As with just about every basic technology that experienced early grassroots acceptance—think e-mail, personal computers, spreadsheets and instant messaging—weblogs and wikis require technology managers to figure out how best to adapt the corporate environment to already popular tools, whether they are being used inside or outside of the firewall. There are real issues associated with blogs and wikis. On a basic level, they demand time and energy to maintain; like any computer tool, they are a potential time-sink. And when anyone can publish on the Web in seconds, and the results are there for all to see forever after, who speaks for the company, and who says what? Already this year, Google fired a worker for disclosing too much about everyday life within the company at his blog.
Yet the payoff from what some call "social computing" may be large. These tools can create what Charlene Li, a principal analyst at Forrester Research Inc., calls "a collaboration ecosystem you can put together as an IT manager." But Li, a blogger herself, maintains some perspective. "I don't know that this is going to be ubiquitous. It takes commitment no matter how easy it is," she says. "Maybe 90 percent of people won't have blogs, although a lot more than 10 percent will read them."
Users appear to be finding new ways to deploy these generic tools. A simple blog that begins as a project-management log for a small group can become a searchable knowledge-management repository when the project is done. Mayfield thinks blogs and wikis could lead to some grand accomplishments that are only beginning to come into focus. The success of Wikipedia, a Web-based encyclopedia created and edited by thousands of volunteers, suggests that companies might also engage in what Mayfield calls "collaboration at a profound scale."
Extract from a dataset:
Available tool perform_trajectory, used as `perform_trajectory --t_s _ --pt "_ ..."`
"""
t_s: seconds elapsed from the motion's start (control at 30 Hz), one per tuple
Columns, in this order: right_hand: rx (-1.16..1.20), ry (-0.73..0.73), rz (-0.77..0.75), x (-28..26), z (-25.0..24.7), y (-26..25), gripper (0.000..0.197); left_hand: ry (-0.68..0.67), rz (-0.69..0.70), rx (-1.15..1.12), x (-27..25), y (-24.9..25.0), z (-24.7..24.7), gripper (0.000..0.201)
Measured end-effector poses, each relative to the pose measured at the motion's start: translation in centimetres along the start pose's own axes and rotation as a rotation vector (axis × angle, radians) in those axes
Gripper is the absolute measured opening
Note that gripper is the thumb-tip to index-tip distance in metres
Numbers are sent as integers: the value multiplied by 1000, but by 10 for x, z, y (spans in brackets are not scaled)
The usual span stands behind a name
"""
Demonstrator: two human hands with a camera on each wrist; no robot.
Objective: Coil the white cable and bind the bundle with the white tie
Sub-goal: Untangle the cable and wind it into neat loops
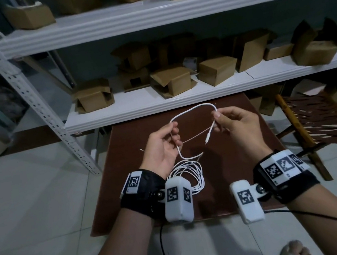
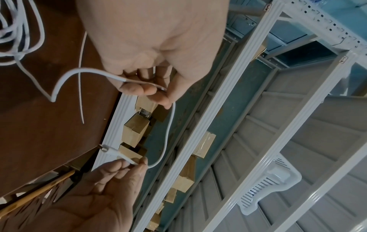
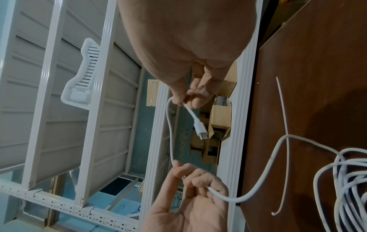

But early successes are more prosaic. At Children's Hospital and Regional Medical Center, in Seattle, Movable Type blogging software from Six Apart Ltd. is used to manage an intranet that serves 3,000 employees. The software, which allows dozens of people to post news and updates to calendars, project pages, and policy documents without going through an administrator, or learning HTML, works better than an intranet built using Microsoft's FrontPage, which it replaced, says Web services manager Christian Watson. "The distributed authorship of people from different departments means the content is fresher," he adds. The blog software also obviated the need to invest in an expensive new content management system. "This was an internal project of the Web team, done without capital outlay and with minimal IT staff time," Watson says. "The CIO is aware of it, and how it works, but it saved him money before he knew that the money might have had to be spent."